Rui Costa e Jorge Jesus entenderam-se quanto à separação num telefonema pela noite dentro, madrugada de segunda-feira, e selaram o acordo da rescisão de contrato, no centro de treino e formação, no Seixal, já na manhã de ontem e com a presença do advogado do treinador, Luís Miguel Henrique. Tanto o presidente do Benfica como o técnico coincidiram na opinião de que a situação era insustentável e que a melhor solução passava mesmo pelo fim da ligação.
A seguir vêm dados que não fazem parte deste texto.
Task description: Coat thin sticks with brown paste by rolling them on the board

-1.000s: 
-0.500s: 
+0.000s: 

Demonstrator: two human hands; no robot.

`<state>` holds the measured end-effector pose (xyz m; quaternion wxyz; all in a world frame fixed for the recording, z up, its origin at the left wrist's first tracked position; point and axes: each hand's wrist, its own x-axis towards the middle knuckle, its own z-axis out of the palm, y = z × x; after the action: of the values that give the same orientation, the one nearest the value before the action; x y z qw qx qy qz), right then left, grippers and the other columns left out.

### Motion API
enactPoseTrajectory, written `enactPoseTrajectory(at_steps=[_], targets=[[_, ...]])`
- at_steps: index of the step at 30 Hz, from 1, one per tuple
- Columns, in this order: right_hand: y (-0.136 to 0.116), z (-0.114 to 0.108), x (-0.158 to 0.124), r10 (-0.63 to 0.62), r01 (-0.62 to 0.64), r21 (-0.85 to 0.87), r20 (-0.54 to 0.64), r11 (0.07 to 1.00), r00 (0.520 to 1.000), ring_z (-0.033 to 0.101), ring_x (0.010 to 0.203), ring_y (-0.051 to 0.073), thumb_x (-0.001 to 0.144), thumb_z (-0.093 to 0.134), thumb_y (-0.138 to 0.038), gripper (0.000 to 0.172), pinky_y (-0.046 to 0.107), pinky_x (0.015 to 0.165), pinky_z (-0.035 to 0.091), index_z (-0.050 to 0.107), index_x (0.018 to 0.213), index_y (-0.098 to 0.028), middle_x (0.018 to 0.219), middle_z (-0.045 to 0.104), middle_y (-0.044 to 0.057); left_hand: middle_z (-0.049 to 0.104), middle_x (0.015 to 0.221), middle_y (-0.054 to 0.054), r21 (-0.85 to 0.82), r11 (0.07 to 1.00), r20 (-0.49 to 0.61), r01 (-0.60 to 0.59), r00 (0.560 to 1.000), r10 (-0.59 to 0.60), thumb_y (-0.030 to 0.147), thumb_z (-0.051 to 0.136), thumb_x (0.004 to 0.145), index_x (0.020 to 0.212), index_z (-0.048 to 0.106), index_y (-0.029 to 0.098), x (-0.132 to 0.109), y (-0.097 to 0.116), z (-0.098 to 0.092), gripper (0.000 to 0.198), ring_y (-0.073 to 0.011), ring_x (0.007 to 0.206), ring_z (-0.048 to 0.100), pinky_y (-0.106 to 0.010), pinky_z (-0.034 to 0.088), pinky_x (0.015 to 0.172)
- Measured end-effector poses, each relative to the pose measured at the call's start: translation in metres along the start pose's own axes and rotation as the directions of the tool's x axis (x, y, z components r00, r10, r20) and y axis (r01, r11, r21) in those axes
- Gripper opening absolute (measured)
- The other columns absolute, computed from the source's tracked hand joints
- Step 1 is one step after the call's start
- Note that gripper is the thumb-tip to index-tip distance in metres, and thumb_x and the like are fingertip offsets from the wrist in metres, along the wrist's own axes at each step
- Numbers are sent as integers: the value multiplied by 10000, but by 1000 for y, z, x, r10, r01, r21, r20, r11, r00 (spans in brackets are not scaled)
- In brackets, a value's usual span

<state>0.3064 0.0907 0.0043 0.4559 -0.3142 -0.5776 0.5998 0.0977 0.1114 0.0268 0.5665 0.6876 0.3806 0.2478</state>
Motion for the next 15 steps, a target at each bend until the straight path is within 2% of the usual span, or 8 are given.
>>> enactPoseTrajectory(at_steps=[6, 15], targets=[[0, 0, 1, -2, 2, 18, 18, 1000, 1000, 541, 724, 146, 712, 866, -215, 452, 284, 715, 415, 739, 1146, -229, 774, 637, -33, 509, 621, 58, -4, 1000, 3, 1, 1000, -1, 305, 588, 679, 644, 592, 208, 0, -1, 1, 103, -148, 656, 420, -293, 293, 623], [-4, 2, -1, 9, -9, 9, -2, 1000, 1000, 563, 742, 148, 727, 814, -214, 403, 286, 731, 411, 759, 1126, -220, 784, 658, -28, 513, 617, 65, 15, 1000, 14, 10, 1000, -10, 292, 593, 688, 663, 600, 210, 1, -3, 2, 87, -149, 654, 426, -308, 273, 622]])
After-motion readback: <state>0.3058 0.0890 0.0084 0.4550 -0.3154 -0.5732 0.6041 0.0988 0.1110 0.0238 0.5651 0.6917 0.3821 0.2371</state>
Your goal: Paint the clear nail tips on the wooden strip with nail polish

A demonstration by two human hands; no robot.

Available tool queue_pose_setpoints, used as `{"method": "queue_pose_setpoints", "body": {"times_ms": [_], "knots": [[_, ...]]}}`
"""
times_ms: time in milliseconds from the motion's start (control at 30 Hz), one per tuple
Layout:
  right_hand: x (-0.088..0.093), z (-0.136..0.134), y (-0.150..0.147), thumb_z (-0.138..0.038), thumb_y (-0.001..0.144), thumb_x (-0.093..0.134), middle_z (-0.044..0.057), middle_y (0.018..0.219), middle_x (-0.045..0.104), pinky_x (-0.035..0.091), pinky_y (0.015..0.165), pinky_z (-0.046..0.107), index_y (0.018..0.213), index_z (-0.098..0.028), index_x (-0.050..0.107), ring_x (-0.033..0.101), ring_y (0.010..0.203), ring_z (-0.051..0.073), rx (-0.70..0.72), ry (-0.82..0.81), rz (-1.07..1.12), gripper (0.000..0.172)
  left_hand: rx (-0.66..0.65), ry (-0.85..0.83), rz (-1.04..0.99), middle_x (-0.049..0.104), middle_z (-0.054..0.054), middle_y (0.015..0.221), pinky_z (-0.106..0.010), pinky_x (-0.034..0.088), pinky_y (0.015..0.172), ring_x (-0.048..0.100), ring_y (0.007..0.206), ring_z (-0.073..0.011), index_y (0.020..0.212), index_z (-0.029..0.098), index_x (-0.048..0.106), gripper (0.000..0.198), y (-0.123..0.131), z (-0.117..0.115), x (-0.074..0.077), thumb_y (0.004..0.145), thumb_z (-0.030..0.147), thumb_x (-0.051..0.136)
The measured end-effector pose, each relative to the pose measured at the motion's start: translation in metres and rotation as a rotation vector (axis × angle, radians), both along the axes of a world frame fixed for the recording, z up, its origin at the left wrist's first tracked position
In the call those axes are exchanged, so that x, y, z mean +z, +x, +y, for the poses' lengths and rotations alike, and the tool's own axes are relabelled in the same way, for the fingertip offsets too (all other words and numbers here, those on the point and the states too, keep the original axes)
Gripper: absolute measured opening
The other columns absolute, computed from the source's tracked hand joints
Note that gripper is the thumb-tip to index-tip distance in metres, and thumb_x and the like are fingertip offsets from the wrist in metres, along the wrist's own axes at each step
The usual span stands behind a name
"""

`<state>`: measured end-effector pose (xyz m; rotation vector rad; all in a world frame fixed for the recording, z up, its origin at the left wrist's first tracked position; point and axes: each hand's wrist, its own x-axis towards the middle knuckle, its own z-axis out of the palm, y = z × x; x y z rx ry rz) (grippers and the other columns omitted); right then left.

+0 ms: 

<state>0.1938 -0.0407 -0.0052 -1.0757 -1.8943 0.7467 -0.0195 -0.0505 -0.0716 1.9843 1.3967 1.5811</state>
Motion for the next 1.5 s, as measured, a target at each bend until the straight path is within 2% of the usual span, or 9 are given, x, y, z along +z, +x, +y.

O choque entre Jorge Jesus e Pizzi, anteontem, antes do treino, e a reação do plantel ao incidente precipitaram as decisões. Na palestra antes da sessão, num auditório do Seixal, o treinador atirou-se ao médio, um dos capitães da equipa – acusou Pizzi de o ter insultado, no balneário do Dragão, depois da derrota com o FC Porto, para a Taça de Portugal (Jesus estava castigado). E também disse que se estivesse no balneário Pizzi não o faria, pedindo para o médio repetir o que tinha afirmado. Pizzi fê-lo à frente de todo o plantel. Negou ter insultado Jesus, confirmou ter utilizado palavras feias na manifestação de descontentamento, considerou a exibição da equipa vergonhosa e que jogadores e treinadores tinham de dar muito mais. A reação no Dragão aqueceu com discussão entre Pizzi e um dos adjuntos de Jesus, Tiago Oliveira, motivando a intervenção de Luisão, diretor técnico, que não gostou da intervenção do médio. A explicação de Pizzi não satisfez Jesus, que entendeu ter o médio ultrapassado os limites, e disse-lhe que não voltaria a treinar-se com o plantel. A reação dos jogadores, em conjunto, foi depois espontânea. Jesus ordenou que todos fossem para o campo, foram todos para o balneário.

Foi, então, necessária a intervenção de Rui Costa, que convenceu os jogadores, anteontem, a treinar-se e garantiu que Pizzi, que entretanto pediu desculpa, voltaria a integrar o plantel na manhã seguinte, ou seja, ontem de manhã. Só isso levou os jogadores a aceitar trabalhar com Jesus.

Na conversa pela noite/madrugada, Jesus disse a Rui Costa que estava à vontade para fazer o que quisesse, pôs, no fundo, o lugar à disposição.